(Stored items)
<<<<

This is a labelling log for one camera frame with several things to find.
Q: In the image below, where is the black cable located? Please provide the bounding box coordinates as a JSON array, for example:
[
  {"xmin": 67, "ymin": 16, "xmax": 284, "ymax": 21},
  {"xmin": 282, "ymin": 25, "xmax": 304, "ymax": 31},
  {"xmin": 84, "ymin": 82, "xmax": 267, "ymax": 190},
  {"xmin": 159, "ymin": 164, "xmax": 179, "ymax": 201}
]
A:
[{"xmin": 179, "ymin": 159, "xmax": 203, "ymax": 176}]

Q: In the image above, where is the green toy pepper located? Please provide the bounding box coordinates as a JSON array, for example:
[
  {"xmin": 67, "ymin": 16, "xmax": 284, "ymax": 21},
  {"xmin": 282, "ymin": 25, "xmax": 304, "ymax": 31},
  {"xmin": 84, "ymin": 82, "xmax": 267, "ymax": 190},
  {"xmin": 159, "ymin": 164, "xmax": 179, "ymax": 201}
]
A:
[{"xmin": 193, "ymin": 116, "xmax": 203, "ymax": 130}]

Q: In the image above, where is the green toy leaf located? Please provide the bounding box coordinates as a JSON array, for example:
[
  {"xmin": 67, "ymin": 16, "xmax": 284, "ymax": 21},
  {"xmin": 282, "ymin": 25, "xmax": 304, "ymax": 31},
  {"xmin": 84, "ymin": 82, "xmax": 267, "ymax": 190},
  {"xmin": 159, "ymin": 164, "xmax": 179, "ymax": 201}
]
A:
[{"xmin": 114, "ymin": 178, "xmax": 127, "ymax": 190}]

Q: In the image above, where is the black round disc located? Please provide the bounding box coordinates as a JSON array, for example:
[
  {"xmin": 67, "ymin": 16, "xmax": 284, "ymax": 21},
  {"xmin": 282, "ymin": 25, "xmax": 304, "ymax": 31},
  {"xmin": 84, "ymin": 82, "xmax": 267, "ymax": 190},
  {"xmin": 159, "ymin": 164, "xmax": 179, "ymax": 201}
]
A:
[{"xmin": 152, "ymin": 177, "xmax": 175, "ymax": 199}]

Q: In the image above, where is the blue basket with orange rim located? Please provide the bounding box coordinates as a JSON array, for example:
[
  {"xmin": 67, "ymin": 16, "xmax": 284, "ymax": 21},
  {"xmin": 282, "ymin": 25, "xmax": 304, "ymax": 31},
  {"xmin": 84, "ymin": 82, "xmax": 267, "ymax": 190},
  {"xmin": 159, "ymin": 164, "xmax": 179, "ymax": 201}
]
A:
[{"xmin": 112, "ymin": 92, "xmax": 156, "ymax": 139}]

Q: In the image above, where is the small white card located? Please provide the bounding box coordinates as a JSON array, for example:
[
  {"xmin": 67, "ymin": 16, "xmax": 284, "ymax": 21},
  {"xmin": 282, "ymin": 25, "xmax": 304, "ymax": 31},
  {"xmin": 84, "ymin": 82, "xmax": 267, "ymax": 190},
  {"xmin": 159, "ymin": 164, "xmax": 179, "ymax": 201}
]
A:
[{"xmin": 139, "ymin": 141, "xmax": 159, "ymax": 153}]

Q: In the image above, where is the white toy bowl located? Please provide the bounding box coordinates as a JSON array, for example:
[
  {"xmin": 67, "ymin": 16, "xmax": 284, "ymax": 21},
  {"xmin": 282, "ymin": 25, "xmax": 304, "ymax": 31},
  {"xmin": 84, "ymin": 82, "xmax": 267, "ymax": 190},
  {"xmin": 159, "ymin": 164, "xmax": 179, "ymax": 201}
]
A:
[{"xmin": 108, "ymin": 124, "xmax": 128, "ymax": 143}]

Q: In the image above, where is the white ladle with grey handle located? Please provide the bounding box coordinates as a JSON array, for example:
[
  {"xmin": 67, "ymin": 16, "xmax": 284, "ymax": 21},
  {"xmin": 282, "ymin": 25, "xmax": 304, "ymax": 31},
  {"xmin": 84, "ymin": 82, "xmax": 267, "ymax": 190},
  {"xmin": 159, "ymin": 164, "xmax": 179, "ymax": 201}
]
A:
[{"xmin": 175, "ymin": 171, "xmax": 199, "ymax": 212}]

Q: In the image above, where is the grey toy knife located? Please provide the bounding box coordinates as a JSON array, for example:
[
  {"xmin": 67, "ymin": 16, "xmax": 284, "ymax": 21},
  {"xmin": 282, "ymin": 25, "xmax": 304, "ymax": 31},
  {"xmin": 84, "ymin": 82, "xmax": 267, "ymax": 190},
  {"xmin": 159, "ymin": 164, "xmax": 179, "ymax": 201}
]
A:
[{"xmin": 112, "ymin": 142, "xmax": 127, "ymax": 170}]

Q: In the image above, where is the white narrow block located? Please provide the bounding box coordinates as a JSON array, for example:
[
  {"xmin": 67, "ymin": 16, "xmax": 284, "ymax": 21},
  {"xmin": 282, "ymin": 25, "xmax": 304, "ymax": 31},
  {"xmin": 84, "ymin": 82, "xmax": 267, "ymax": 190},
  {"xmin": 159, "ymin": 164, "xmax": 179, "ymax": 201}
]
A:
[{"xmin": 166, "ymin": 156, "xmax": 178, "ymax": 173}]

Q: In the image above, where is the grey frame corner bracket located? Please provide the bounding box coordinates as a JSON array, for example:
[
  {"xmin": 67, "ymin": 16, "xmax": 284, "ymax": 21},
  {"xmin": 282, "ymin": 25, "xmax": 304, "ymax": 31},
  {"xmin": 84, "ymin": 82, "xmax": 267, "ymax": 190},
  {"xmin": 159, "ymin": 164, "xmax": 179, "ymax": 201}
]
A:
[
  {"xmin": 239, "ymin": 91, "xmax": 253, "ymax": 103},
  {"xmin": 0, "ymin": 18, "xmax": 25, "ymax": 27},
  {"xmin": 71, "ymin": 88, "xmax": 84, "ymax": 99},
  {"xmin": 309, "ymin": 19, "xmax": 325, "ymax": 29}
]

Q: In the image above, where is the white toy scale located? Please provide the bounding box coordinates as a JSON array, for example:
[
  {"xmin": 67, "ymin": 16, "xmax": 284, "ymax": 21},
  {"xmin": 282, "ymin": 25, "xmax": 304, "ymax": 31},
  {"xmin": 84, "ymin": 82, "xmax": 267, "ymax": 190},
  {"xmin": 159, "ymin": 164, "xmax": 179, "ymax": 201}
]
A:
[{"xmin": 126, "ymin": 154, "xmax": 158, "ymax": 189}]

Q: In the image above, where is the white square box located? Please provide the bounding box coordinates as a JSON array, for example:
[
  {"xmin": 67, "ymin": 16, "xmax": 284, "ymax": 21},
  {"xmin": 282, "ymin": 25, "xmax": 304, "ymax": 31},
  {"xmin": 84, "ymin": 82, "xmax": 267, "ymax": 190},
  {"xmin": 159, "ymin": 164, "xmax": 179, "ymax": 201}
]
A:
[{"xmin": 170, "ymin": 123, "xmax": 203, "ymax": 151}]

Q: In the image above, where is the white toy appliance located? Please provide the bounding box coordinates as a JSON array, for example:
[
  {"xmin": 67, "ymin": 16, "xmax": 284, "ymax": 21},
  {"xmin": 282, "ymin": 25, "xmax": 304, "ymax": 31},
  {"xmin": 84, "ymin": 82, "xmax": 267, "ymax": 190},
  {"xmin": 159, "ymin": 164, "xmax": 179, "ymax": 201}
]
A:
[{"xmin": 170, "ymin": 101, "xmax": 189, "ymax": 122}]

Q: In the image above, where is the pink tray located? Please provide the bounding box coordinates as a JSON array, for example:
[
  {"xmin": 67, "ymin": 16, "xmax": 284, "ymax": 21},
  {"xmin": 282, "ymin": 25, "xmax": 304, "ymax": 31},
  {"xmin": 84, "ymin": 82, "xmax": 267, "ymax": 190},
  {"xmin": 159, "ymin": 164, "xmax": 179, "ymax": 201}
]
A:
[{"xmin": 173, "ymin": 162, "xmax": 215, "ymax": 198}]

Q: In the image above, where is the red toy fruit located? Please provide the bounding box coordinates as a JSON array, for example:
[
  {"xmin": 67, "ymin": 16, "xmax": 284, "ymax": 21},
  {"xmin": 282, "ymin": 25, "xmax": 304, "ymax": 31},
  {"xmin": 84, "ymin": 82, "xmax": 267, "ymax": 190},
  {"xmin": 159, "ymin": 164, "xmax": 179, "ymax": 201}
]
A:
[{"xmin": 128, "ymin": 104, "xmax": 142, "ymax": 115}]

>>>>
<<<<

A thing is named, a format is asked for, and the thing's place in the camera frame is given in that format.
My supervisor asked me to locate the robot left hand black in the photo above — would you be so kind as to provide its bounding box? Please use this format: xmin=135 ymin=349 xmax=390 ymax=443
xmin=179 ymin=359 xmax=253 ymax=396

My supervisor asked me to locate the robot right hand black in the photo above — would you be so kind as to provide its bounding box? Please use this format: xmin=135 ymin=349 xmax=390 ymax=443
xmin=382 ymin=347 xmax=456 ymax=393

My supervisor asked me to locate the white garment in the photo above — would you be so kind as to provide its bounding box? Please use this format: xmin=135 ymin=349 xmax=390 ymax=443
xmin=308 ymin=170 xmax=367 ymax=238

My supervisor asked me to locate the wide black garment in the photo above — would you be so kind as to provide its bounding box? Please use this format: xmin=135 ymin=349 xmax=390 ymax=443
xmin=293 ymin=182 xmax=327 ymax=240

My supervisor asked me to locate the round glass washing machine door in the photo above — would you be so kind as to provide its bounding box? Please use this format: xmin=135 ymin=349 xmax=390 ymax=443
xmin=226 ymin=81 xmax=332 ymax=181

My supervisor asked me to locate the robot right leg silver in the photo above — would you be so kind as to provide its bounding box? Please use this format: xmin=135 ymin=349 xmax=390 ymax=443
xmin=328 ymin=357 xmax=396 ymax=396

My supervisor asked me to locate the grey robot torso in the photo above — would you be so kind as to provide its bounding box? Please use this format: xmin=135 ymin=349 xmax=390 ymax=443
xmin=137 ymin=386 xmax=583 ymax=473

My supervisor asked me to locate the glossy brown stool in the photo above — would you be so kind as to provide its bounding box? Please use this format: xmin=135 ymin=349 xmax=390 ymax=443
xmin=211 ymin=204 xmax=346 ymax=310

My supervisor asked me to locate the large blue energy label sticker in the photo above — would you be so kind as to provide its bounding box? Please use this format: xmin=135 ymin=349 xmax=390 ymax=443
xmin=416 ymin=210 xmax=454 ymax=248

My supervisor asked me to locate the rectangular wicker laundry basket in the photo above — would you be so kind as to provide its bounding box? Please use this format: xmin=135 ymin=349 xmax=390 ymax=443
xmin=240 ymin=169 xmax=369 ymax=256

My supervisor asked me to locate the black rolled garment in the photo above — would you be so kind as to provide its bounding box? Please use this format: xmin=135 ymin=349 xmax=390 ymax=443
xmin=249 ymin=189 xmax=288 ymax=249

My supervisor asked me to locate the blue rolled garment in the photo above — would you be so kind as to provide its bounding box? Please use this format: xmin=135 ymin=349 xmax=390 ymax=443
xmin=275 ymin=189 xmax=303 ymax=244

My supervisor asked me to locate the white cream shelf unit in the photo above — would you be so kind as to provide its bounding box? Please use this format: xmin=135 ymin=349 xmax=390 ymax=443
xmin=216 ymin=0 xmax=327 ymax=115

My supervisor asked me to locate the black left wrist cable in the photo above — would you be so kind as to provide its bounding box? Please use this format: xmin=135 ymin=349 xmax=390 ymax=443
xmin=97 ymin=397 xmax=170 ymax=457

>>>>
<<<<

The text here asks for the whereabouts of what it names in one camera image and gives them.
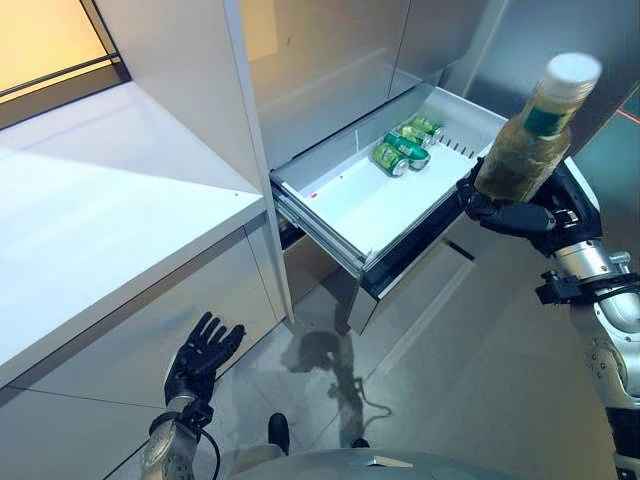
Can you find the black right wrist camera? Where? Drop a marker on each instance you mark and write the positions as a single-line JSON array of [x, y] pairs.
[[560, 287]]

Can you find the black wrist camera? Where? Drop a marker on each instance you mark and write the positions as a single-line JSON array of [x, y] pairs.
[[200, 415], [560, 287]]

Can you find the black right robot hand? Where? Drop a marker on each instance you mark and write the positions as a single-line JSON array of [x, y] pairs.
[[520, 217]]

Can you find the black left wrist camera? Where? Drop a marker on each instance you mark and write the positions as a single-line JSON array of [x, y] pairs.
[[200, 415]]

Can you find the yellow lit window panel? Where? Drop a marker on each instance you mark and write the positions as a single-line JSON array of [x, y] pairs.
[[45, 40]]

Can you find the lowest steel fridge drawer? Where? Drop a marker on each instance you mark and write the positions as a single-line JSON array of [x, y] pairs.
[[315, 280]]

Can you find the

>>>>

_What you should do_
If a line in the data holds the word "green", count it, then state the total alone.

_Exercise response_
2